Cardinal Cronin stared at the camera for a minute.
“I will not judge the rioters. But I will certainly judge their behavior. They have disgraced the Catholic Church. If we want to change people’s minds, we do so by prayer, patience, and good example, not by trying to kill them. Senator Moran is a distinguished Catholic gentleman. He has never voted on abortion legislation. The attack on him, his wife, and children is objectively a serious sin for which the rioters must do appropriate penance. I am driving out to the hospital now to visit them.”
“His brother is a priest, Cardinal.”
“I am not unaware of that.”
“He said that the Senator had brought it on himself.”
“Father Moran does not speak for the church or for the Archdiocese and I do. I believe his words are as dangerous to the peace and civility of American life as were the despicable acts of the rioters.”
“And this time,” the Cardinal appeared in the doorway of the hospital room, “I really mean it!”
He was wearing the same garb as we had seen on television.
Trailing behind him was his self-effacing little auxiliary bishop Blackie Ryan, attired in his usual Chicago Bulls jacket and an open clerical shirt.
“In the old days, Tommy Moran, we would gather together a bunch of our guys and beat those people up. I concede that the new days are better but not so satisfying.”
We all laughed. Doctor Rajiv bowed to the Cardinal and kissed his ring, which is a no-no in Chicago. Sean Cronin was nothing if not graceful.
“Your Beatitude,” he said, “would you tell the swarm of people downstairs that the Senator is recovering and will probably be able to leave the hospital tomorrow afternoon. And will the rest of you, Mrs. Moran excepted, please join the Cardinal for his report. We must permit the Senator to rest.”

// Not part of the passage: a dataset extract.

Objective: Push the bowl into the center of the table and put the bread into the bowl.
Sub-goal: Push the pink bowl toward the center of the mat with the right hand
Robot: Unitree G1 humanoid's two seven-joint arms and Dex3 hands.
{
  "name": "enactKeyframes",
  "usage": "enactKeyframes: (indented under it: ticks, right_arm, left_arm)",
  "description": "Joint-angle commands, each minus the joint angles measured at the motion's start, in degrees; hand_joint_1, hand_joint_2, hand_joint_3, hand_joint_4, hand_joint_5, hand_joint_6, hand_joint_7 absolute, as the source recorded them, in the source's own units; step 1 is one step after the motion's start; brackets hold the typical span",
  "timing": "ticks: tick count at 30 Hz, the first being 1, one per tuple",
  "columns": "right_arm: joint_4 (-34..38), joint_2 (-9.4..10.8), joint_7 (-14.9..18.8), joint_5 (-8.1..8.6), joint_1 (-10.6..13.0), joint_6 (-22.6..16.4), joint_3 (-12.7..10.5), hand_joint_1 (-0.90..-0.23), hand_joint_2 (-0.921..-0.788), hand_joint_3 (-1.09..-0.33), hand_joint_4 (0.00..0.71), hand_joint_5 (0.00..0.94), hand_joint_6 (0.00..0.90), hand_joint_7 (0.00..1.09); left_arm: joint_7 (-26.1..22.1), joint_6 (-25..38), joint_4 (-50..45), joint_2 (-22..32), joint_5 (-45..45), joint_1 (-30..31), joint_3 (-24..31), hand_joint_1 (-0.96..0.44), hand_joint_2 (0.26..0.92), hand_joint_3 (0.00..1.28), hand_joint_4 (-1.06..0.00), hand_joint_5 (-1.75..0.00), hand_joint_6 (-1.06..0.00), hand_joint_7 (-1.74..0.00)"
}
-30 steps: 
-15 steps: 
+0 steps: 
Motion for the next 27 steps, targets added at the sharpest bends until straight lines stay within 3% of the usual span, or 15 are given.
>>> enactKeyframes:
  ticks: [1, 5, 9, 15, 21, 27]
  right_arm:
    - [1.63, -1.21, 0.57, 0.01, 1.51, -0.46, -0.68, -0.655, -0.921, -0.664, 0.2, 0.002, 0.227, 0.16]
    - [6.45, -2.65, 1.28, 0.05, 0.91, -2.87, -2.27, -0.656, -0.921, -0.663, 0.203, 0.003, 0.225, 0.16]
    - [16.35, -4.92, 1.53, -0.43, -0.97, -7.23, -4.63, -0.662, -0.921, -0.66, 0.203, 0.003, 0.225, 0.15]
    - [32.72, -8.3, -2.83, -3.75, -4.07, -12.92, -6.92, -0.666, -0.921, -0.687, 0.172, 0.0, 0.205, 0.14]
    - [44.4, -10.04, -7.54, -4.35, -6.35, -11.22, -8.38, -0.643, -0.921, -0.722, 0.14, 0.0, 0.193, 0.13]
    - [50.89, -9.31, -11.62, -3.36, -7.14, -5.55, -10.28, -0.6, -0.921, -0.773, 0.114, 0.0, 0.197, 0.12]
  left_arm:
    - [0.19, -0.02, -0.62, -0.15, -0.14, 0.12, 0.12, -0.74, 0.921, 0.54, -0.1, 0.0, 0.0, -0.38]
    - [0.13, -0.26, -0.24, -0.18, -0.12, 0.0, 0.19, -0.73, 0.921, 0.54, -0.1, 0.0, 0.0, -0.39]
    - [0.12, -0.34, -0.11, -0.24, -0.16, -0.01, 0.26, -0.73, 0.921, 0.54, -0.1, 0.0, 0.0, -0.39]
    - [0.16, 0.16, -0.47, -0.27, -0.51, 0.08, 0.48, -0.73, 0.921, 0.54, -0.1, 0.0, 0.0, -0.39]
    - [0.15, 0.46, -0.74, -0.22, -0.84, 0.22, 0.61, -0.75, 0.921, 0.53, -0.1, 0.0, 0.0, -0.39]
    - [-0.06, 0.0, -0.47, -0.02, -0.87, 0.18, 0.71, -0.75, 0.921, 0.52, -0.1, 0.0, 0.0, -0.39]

“Cardinal,” I called after him, “tell them that when Doctor Rajiv asked what my work was, I said that I didn’t work; I was a United States Senator.”
“I will tell them that and then assure them that many think he is the hardest working Senator in Washington.”
“I’ll sing you a lullaby, Tommy love,” the incredibly lovely woman who was apparently my wife said, “and you can go to sleep.”